This past week I was at the beach with my sister and we had a lot of time to bond together as we played on the beach, swam in the pool, and went out to explore the area together.
In the time we spent bonding we talked about an abundance of things such as; life, boys, the past, the present etc. One of the topics that was brought up was relationships. She asked why I hadn’t committed to anyone or something along those lines. I thought about it for a minute and responded with ” I don’t want something that is just mediocre. I don’t want someone who is going to buy me a lot of “things”, because I can by myself the things that I want. I don’t want someone to just be comfortable. I do how ever want someone who gives me their time, and puts forth effort to show that they care. I want someone who is willing to see things from different points of views. I want someone who is open to traveling the world without planning every little thing out. I want to be loved for who I am, and not by what I give. That seems like a lot of “I wants” now that I read back on it but it’s so true. Why settle for something Mediocre?
I am 25 and my sister is 16 (even though she acts 30). We have a very good relationship and talk about pretty much anything. Since I have moved back from Korea and lived with her and Susan we have all had a lot of time together. I laid on the beach and thought about how fortunate we both were to be were we are today. looking at my sister from afar on the beach I felt a sense of being so proud. Proud that she is who she is, proud of what she has overcome, and proud to be a positive influence in her life.
I found myself getting overwhelming feelings of sadness on this beach trip as I thought about my past . Certain things trigger past memories. Whether or not that will ever go away I am not quite sure, but maybe it’s a good thing. Maybe it’s what will keep me level-headed. On one occasion I was walking through the gift shops picking stuff up and looking at them; and it took me back to the time I was with one of my friends on their summer vacation. I was looking through the gift shop and picking things up her mom had tapped me on the shoulder and whispered in my ear. “Do not touch the things on the shelf or you will have to buy them if you break them.” I then kept my hands clasped behind my back, because I couldn’t afford it for one and two I wasn’t sent with any money to spend anyways. As I have said before. You are so naive as a child and then you get older and the things you go through start to all come together. I was sent with my friends without any money. I borrowed her clothes when we went places and they treated me like one of their own. I will forever be grateful for good friends.

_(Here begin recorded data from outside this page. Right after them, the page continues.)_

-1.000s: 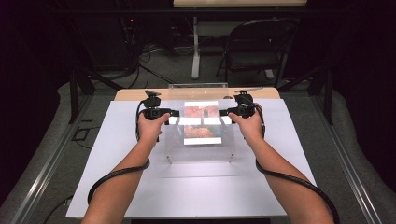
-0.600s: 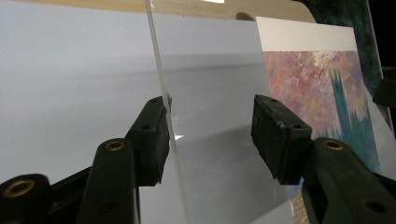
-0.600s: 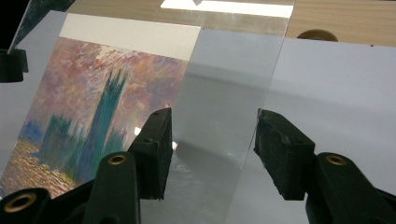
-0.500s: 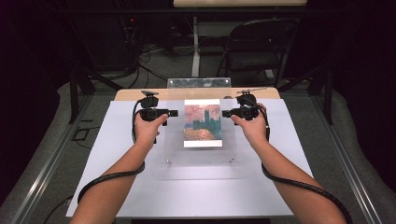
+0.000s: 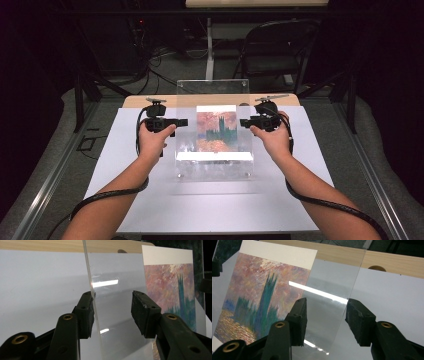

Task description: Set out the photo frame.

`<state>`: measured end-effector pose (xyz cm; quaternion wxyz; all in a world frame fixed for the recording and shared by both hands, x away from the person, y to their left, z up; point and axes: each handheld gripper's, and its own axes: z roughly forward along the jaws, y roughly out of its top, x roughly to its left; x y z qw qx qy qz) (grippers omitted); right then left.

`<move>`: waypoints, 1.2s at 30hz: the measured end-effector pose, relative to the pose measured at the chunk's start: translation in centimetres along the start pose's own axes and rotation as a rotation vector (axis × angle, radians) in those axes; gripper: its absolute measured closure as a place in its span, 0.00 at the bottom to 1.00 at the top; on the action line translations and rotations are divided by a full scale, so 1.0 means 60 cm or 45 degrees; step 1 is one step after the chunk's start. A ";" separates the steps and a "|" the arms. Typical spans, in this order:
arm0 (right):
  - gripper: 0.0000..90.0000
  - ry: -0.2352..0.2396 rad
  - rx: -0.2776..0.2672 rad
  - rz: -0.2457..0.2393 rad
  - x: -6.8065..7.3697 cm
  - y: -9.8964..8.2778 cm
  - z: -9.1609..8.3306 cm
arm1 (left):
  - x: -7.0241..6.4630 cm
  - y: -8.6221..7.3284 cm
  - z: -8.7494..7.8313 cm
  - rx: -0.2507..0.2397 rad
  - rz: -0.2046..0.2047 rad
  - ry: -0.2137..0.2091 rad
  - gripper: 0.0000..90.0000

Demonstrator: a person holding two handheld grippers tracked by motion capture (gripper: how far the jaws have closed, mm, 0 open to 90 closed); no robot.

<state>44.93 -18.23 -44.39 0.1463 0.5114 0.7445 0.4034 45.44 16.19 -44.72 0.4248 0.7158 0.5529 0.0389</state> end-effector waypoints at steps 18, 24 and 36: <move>0.65 -0.010 -0.028 -0.091 0.019 -0.008 -0.045 | -0.021 -0.016 -0.040 -0.029 0.072 -0.009 0.65; 0.68 0.002 -0.050 -0.089 0.022 -0.013 -0.057 | -0.025 -0.022 -0.052 -0.038 0.084 -0.012 0.66; 0.75 0.011 -0.060 -0.117 0.030 -0.022 -0.088 | -0.036 -0.037 -0.078 -0.057 0.123 -0.033 0.71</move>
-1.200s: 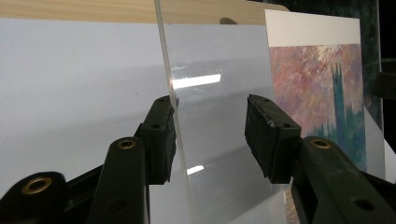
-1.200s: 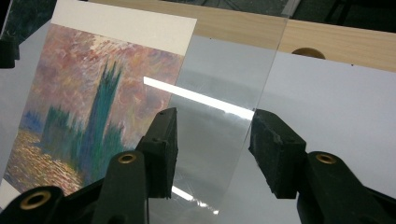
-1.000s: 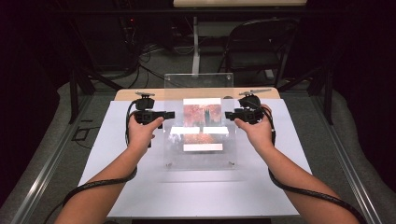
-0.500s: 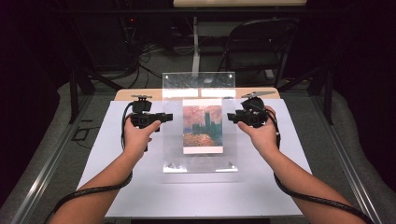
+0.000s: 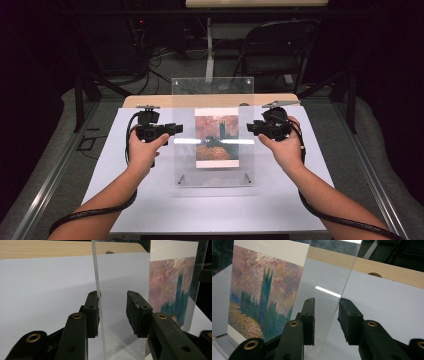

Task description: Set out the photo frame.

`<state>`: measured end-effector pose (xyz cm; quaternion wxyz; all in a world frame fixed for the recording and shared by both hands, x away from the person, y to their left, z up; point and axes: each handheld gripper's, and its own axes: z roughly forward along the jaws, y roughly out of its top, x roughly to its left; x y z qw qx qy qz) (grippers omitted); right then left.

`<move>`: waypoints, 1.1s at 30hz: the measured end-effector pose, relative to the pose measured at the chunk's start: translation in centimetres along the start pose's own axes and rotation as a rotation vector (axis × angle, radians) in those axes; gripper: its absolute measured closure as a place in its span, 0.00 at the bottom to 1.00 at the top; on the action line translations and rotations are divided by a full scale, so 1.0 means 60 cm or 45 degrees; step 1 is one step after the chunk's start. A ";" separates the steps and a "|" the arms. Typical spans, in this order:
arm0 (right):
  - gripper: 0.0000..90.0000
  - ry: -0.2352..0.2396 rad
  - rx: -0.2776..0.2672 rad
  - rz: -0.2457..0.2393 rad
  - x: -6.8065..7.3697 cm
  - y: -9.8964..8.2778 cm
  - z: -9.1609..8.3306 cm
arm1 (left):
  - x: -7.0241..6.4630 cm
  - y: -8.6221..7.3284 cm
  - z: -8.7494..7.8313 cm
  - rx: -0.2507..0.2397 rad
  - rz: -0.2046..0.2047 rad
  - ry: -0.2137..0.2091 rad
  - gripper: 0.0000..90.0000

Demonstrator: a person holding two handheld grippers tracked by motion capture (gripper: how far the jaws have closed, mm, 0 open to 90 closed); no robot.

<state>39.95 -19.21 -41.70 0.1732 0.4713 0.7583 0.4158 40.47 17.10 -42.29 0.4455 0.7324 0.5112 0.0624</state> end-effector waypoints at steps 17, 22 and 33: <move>0.80 0.024 -0.047 -0.045 0.020 -0.022 -0.046 | -0.026 -0.028 -0.039 -0.025 0.115 0.006 0.73; 0.80 0.043 -0.052 -0.038 0.024 -0.028 -0.057 | -0.032 -0.037 -0.046 -0.042 0.130 0.001 0.73; 0.79 0.073 -0.059 -0.059 0.032 -0.040 -0.074 | -0.039 -0.055 -0.061 -0.071 0.161 -0.023 0.73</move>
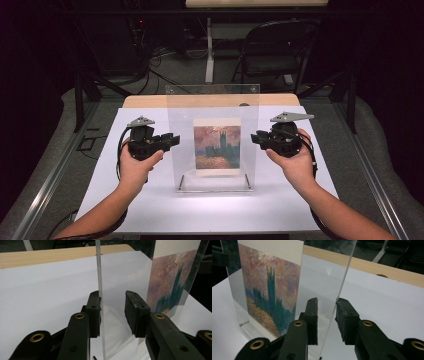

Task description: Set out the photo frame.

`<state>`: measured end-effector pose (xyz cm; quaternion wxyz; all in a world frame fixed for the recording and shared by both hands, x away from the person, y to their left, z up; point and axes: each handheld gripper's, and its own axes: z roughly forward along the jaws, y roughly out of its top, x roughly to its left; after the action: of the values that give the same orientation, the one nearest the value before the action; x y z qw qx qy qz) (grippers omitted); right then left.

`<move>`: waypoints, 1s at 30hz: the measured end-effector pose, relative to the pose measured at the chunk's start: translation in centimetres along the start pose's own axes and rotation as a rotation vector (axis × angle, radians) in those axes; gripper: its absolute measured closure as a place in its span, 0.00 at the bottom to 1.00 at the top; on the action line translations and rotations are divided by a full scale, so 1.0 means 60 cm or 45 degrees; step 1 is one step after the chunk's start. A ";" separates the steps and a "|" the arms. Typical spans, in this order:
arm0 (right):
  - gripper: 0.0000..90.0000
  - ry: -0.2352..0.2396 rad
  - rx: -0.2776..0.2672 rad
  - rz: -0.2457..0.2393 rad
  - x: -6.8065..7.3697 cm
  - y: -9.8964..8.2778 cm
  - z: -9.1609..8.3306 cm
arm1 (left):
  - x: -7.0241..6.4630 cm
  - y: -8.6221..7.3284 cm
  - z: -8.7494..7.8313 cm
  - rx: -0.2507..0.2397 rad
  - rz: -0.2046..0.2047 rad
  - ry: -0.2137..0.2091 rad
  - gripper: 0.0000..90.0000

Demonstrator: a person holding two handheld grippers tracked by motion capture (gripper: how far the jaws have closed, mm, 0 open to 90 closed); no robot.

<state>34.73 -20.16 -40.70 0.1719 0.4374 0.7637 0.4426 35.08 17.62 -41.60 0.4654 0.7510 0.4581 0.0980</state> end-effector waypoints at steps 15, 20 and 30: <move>0.81 0.043 -0.023 -0.005 0.011 -0.019 -0.024 | -0.013 -0.025 -0.020 -0.045 0.022 -0.033 0.73; 0.82 0.070 -0.033 -0.002 0.013 -0.026 -0.032 | -0.018 -0.035 -0.027 -0.059 0.020 -0.052 0.73; 0.82 0.084 -0.052 -0.023 0.024 -0.041 -0.047 | -0.026 -0.050 -0.037 -0.063 0.032 -0.076 0.70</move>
<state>30.85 -21.01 -41.03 0.1595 0.4120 0.7636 0.4708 31.14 18.19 -42.28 0.4960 0.7476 0.4319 0.0927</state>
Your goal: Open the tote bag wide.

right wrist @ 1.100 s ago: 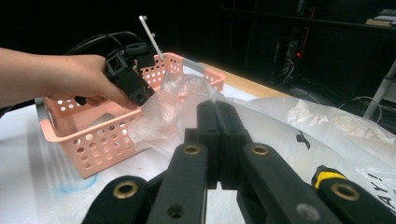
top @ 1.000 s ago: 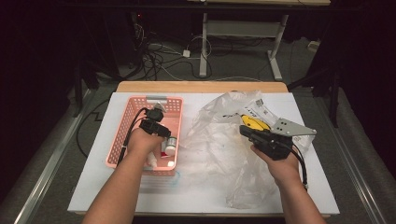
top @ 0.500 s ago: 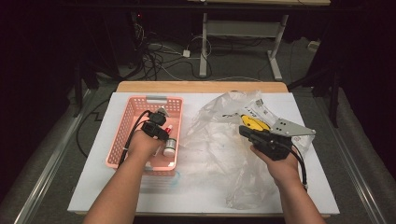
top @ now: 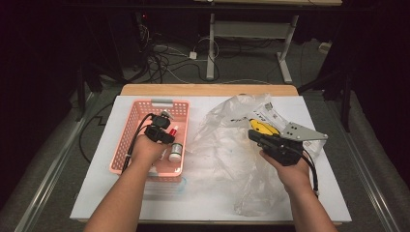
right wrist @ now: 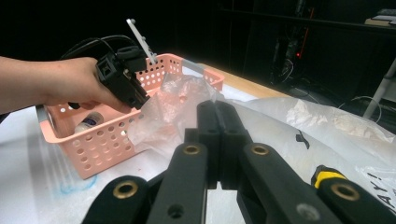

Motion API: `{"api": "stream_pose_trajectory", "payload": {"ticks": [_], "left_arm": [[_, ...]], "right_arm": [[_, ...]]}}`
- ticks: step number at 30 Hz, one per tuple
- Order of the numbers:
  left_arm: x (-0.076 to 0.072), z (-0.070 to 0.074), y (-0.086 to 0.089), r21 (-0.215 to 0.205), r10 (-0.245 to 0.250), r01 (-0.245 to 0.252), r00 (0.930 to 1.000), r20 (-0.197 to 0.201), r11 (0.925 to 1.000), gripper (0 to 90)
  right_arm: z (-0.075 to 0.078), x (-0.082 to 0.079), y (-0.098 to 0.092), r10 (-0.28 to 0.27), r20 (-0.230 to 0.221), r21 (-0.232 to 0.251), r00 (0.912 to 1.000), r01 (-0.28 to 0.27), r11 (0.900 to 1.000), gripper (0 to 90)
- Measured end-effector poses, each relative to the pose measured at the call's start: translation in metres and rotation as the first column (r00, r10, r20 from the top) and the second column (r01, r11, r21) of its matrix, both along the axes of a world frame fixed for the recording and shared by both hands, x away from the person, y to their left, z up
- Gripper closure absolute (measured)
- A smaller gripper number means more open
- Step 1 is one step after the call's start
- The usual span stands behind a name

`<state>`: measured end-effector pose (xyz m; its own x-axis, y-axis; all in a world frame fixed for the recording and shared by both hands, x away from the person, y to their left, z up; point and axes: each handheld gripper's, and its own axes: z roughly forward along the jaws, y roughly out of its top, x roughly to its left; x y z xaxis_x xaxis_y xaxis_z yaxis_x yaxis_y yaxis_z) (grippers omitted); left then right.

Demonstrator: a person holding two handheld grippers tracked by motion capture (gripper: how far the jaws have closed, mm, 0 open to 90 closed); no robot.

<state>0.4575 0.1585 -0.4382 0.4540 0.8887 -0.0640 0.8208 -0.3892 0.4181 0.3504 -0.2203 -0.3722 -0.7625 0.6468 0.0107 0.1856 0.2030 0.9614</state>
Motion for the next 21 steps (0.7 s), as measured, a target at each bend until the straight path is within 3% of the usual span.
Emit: {"api": "stream_pose_trajectory", "payload": {"ticks": [5,11,21], "left_arm": [[-0.006,0.008,0.005,-0.033,-0.003,0.005,0.9985,0.055,0.9994,66.4],[-0.014,0.013,0.011,-0.073,-0.005,0.012,0.9955,0.095,0.9973,66.4],[-0.029,0.02,0.018,-0.133,0.007,0.015,0.9858,0.168,0.9911,66.4]], "right_arm": [[0.0,0.0,0.0,0.0,0.003,0.0,1.0,0.0,1.0,90.0],[0.001,-0.001,0.0,0.002,0.005,0.001,1.0,-0.002,1.0,90.0],[0.002,-0.001,-0.002,0.001,0.011,0.008,0.9999,-0.001,1.0,90.0]]}}
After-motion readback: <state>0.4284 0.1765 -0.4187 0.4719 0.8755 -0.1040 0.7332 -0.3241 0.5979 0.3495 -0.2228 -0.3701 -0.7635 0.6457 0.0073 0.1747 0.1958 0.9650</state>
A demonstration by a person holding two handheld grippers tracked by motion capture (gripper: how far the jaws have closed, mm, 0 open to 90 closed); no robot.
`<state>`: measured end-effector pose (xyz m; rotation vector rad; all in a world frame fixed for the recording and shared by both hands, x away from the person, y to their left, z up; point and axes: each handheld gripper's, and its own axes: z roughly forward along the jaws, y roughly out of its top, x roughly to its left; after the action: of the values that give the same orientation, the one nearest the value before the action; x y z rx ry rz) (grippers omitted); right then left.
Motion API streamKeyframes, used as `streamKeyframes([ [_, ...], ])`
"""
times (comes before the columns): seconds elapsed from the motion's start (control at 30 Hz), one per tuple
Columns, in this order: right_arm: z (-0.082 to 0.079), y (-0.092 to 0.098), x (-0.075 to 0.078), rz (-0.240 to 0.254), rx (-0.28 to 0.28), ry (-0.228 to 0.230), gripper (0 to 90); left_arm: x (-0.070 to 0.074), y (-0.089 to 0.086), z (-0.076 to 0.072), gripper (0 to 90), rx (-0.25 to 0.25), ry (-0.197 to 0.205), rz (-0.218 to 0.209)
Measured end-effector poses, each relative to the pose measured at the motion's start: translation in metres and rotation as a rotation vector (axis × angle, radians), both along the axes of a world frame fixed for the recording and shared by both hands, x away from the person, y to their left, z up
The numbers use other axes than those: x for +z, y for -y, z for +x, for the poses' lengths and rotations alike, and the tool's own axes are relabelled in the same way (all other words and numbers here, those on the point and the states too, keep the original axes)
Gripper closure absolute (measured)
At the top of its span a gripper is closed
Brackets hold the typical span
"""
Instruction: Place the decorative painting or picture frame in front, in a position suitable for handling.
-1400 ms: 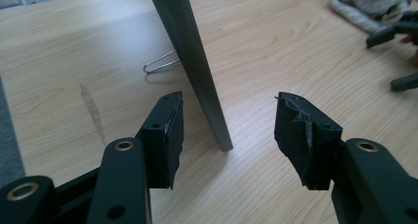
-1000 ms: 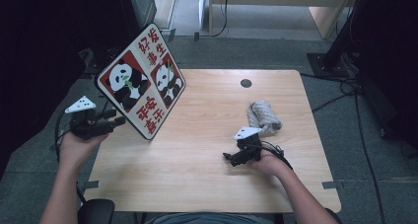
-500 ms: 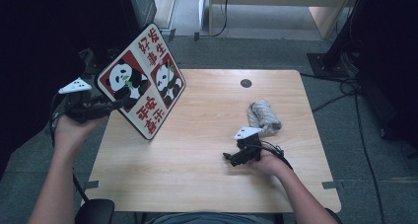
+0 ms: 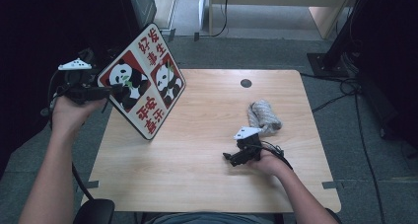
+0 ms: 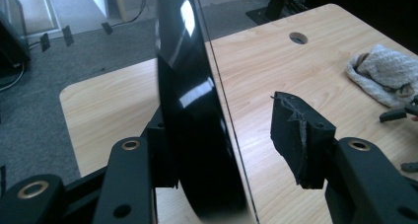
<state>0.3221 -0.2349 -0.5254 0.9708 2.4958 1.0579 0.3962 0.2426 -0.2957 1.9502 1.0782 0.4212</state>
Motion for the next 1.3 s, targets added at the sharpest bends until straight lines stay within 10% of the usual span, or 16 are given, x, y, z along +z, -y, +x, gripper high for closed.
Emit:
streamKeyframes([
  [0.4, 0.000, 0.000, 0.000, 0.000, -0.001, -0.001, 0.0, 0.022, 0.007, 0.026, 50.9, -0.008, 0.005, -0.002],
  [1.3, 0.000, 0.000, 0.000, 0.000, 0.001, -0.001, 0.0, 0.030, 0.015, 0.070, 72.1, -0.006, -0.159, 0.044],
])
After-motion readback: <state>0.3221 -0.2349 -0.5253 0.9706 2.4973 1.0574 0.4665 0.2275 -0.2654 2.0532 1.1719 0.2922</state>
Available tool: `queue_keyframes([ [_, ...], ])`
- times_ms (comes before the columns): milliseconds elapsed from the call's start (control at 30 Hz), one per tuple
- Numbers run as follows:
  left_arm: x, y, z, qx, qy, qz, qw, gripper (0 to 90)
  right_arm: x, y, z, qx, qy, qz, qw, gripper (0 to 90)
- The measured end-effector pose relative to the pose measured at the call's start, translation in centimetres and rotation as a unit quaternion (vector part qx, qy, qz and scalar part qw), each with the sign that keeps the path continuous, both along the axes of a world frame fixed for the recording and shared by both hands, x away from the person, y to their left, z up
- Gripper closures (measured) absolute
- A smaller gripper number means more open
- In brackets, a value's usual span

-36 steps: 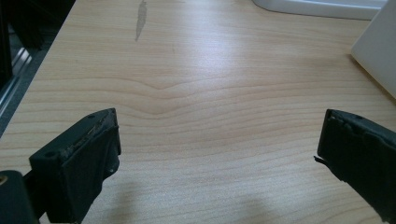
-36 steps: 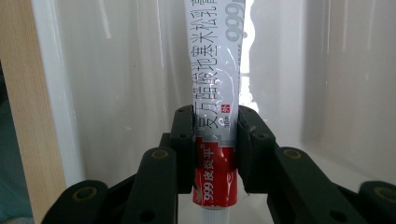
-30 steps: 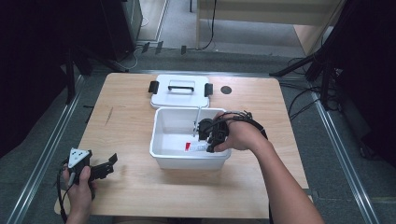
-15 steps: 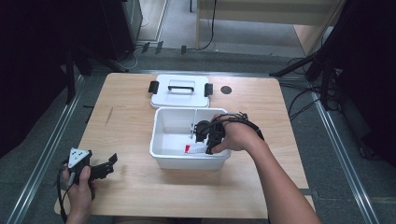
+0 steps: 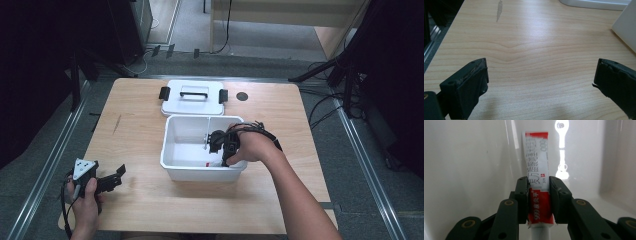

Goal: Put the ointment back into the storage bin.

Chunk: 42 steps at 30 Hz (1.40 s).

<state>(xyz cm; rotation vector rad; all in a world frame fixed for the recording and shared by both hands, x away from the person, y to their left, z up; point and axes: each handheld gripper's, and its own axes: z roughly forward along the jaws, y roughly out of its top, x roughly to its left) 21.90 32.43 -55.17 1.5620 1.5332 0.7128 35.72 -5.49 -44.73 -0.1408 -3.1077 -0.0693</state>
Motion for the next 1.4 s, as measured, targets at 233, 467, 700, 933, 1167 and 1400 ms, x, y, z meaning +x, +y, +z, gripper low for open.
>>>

I walked through the gift shop at the beach and saw salt water taffy. I can remember my mom loving salt water taffy. So that instantly made me feel sad. It’s so weird how things change when people aren’t living anymore. I’m sure I’m not the only one that feels weird about things like that.
We bought grapes to eat and I was like “Oh mom would always tear a bundle off and say “hey you want a tree?” I reminisced on the times she would always say “Someday we are going to save enough money to take a summer vacation to the beach.” Unfortunately we never did, but I am glad I had the opportunities to go with other people.
I went to stay at the beach when I was in college for my first time. I can remember being terrified to go in the ocean. The unknown feeling of what may happen is pretty scary. I went in and eventually got used to it. That feeling of being so scared of the waves often pops in my head each time I go to the beach. This Year the shark warnings were out from all the people getting bit by sharks. The same sense of fear was in me the first day we were there, but by day two and three my sister taught me how to dive through the waves. I thought to myself. “I can’t believe I am 25 and have never tried diving through a wave….I guess there’s a first time for everything. It was fun to say the least.
I sat on the beach and watched the waves crash in and out. I watched as the tide came in. I watched all the people walking by and thought “Isn’t is amazing that so many people in the world take a vacation to the beach to relax?”What makes it so magnificent? The warm sand between your toes? The sound of the ocean? The atmosphere all together? It’s amazing how water and sand can attract so many people… Maybe my head is just in the clouds.. Either way the beach is my favorite place to be.
I am so thankful I had the opportunity to go to the beach with my sister. The memories that were made will never be forgotten and I will continue to eat “little trees” and share memories from my past. After all they are what made me who I am today.
What about you? What is your favorite part of the beach?